All knowledgeable marketers are aware of the power of word of mouth when it comes to marketing products or services effectively. And if you will observe closely, you will find that the more credible the word of mouth is, the more successful your marketing campaign will be.
However, a downward rate is shown by statistical studies when it comes to trusting what friends say about a brand. It can be quite alarming for serious marketers who concentrate most of their marketing efforts online.
The Identified Cause of Skepticism
Because of the widespread use of social media, “friends” are becoming more slackly defined. We can be Facebook friends and Twitter followers with someone, but that does not necessarily mean that recommendations from these people are taken seriously.

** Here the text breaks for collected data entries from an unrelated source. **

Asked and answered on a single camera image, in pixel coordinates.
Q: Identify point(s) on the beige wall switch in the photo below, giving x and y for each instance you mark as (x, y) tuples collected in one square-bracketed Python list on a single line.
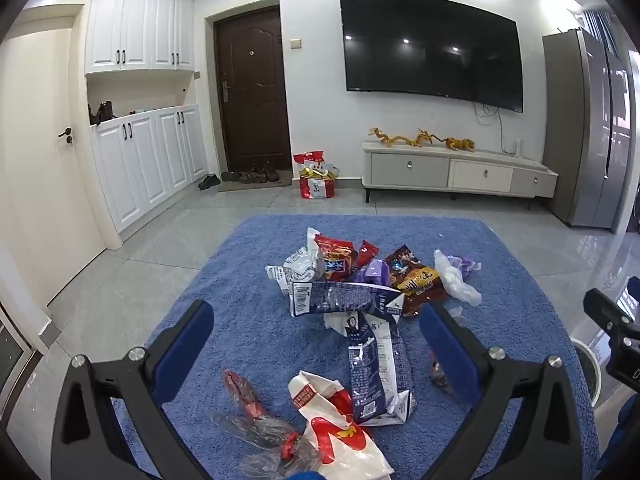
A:
[(295, 44)]

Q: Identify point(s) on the blue white carton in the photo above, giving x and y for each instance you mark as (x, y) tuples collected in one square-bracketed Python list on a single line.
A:
[(345, 297), (375, 365)]

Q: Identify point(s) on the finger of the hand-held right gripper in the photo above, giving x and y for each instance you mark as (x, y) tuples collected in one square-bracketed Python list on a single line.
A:
[(605, 307)]

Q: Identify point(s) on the brown snack packet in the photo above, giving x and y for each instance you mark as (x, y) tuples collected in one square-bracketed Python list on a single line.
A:
[(417, 280)]

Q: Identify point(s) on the blue fluffy rug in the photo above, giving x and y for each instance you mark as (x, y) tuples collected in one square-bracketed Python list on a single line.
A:
[(260, 260)]

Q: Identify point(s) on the red white gift bag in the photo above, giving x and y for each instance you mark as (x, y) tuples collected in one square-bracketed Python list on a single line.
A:
[(317, 182)]

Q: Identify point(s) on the purple wrapper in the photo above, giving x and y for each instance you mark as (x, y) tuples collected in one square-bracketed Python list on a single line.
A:
[(469, 264), (375, 272)]

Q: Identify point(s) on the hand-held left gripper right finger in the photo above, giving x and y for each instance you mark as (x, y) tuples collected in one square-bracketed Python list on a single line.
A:
[(445, 345)]

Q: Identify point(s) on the white trash bin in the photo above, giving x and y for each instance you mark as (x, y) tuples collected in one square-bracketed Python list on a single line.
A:
[(587, 360)]

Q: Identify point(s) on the clear plastic bag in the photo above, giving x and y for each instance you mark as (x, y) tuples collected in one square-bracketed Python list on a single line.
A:
[(455, 280)]

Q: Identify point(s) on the red snack packet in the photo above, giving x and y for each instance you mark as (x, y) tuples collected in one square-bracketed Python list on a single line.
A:
[(335, 255)]

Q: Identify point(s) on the grey refrigerator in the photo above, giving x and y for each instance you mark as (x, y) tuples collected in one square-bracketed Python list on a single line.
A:
[(575, 135)]

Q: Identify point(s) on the grey curtain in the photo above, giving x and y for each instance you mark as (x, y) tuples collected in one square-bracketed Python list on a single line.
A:
[(600, 30)]

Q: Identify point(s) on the row of dark shoes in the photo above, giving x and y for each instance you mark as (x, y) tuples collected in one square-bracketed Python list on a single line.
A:
[(250, 175)]

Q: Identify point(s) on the white lower cabinet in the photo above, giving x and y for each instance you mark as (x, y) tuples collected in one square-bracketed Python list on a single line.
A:
[(145, 160)]

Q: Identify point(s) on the golden tiger figurine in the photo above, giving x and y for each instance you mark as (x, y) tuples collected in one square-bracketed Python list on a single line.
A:
[(460, 145)]

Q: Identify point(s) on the dark bag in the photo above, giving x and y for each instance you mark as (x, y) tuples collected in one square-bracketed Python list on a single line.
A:
[(102, 112)]

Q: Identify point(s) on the black wall television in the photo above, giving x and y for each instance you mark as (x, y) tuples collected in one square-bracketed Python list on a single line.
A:
[(430, 45)]

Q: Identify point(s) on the white crinkled wrapper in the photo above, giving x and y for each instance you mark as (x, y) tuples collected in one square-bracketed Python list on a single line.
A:
[(295, 267)]

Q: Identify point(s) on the white television cabinet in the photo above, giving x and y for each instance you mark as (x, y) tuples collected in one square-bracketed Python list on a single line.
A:
[(450, 152)]

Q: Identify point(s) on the small grey drawer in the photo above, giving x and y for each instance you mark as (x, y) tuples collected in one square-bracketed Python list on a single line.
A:
[(532, 182)]

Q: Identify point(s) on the black slippers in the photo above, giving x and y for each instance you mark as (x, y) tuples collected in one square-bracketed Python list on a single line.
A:
[(209, 182)]

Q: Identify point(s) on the large grey drawer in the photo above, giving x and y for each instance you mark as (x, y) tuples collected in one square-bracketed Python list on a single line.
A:
[(410, 170)]

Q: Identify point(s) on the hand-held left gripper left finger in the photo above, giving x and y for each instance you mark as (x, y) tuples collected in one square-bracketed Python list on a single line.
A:
[(187, 345)]

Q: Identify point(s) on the golden dragon figurine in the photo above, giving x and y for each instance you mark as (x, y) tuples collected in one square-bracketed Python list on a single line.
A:
[(425, 137), (390, 137)]

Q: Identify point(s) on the small red packet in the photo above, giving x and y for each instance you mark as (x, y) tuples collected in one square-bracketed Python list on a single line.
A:
[(366, 252)]

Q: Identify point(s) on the clear plastic wrap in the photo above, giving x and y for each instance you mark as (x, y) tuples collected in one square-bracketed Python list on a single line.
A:
[(260, 435)]

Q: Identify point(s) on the brown entrance door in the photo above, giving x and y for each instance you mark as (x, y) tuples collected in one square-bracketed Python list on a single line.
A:
[(252, 90)]

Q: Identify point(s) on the cream interior door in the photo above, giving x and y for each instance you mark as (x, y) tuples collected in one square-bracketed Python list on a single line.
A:
[(40, 170)]

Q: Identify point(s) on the white red plastic bag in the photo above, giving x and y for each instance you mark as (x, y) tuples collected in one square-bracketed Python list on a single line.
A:
[(340, 440)]

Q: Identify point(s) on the white upper cabinet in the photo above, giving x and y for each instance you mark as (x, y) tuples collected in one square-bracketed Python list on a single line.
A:
[(135, 20)]

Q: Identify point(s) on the white drawer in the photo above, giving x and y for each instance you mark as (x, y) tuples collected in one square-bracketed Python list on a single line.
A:
[(480, 176)]

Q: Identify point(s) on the white power strip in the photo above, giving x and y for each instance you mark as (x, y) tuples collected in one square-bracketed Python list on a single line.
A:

Sending free products thru prominent social media has become a familiar scheme of majority of online marketers. Most of these people are giving out samples of their products on Twitter, Facebook and other social networking sites frequented by a lot of online guests in the hope that their brand or product will be promoted. But the sad thing is, some consumers are already cynical and doubtful. After you see an questionable number of positive blog posts and tweets about a product or brand from “friends” (whom you don’t know on a personal level), it can be quite hard to believe what you read and hear.
How to Offset Consumers’ Doubt
There are several ways that you can make the disbelieving consumer to start gaining faith in social media endorsements. The most effective actions for marketers are the following:
- Request disclosure from the influencers on the web when they receive incentives like product samples or compensation.
- In generating word of mouth through the internet, it is a must to disclose a marketer’s business relationship with the people targeted to get others talking about a certain product or brand.
- In all venues of social media, business relationships should be disclosed often and early.
You should never cheapen an honest relationship between consumers and business owners. When it comes to blogs, disclosure is not that complicated. All that a blogger needs to do is to cite clearly that a company approached him or her to give a review of their products or services. On Facebook and Twitter, limited space makes disclosure quite difficult. But disclosure of relationships is still made possible through the use of special hashtags.
Honesty is always the best policy. If you want people to trust your brand, being honest in dealing with people, in business or not, would do you more good in the long run.